Ce qui était perçu comme un défaut et une limite — les retards et les latences — devenait ici une qualité constitutive. Toute perception de la musique, toute action dans la musique, tout lieu de musique et toute écoute de la musique, seraient irrémédiablement modifiés. Jusqu'à présent et depuis longtemps, durant l'histoire, tous les efforts convergeaient vers la réduction optimum des retards — les salles étaient construites sur ce principe, nos appareils étaient conçus sur cette règle, la musique était écrite et jouée à partir de tels systèmes — et ceci dans tous les domaines. Michael se rendait compte qu'à partir de maintenant, il s'agira d'explorer les glissements et les étendues dans les ralentissements et les délais maxima, entre mobilité et immobilité, et dans des densités et des intensités démesurées, illimitées et excessives.

Une musique spatiale ? Non. Plutôt une musique étendue.

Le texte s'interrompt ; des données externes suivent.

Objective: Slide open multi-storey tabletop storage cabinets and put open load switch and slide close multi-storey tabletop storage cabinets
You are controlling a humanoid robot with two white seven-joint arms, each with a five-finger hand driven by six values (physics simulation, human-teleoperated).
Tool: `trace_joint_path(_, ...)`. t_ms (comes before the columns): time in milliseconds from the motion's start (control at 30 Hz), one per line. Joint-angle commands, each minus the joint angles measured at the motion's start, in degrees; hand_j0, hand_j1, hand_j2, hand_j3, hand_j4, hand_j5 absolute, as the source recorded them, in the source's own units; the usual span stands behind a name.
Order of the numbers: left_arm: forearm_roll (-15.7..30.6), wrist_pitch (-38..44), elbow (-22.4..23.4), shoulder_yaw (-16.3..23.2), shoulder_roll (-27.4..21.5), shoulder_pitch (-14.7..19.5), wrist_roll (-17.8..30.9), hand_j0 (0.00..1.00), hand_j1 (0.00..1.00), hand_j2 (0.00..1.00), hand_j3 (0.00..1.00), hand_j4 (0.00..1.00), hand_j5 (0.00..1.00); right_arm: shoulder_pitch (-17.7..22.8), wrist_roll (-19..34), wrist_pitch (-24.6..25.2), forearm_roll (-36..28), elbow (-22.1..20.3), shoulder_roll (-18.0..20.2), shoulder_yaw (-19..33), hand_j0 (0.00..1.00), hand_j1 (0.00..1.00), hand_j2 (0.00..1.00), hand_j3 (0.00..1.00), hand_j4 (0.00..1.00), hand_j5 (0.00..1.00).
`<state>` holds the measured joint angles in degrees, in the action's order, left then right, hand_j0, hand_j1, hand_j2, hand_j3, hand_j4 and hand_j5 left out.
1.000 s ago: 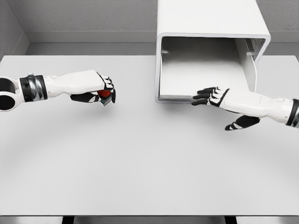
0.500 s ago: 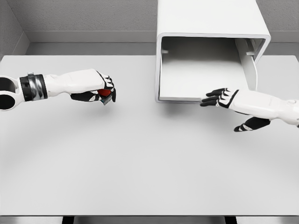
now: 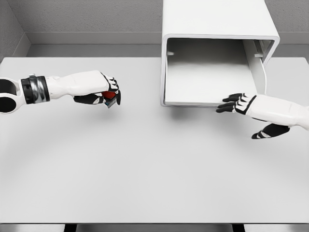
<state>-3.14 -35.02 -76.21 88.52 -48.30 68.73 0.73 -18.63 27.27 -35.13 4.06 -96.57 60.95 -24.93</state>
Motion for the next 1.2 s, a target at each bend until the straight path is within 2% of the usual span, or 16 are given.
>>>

Il était ainsi heureux de comprendre qu'un espace pouvait avoir une durée propre, et vice-versa, une durée, un espace inhérent, et que ceux-ci pouvaient s'étirer, se compresser et osciller ensemble par le son. Le délai de l'île correspondait à la manière ancienne avec laquelle les hommes échangeaient entre eux : il fallait du temps, et de l'espace correspondant à ce temps et à cette durée, pour déceler des filtres, des retards, des amplifications, etc., et pour développer du présent en commun — entre chaque musique intérieure, d'un volume intérieur à un autre, tout cela en prenant en compte et en collaborant avec l'espace externe et l'environnement alentour —. Les rythmes de chacun, les espaces idiorrythmiques des actions humaines, des compréhensions et des attachements, nécessitaient une certaine lenteur. Et si le présent était lent, l'amour pouvait s'y loger et s'y développer, sans obstruction, et en coexistence avec toutes les choses du monde.





Tout en glissant doucement le long du banc, il se rappela ces vers de Yeats :

"Oui, je me lèverai et j’irai maintenant
Là-bas, car nuit et jour j’entends incessamment
Le doux clapotement du lac près du rivage".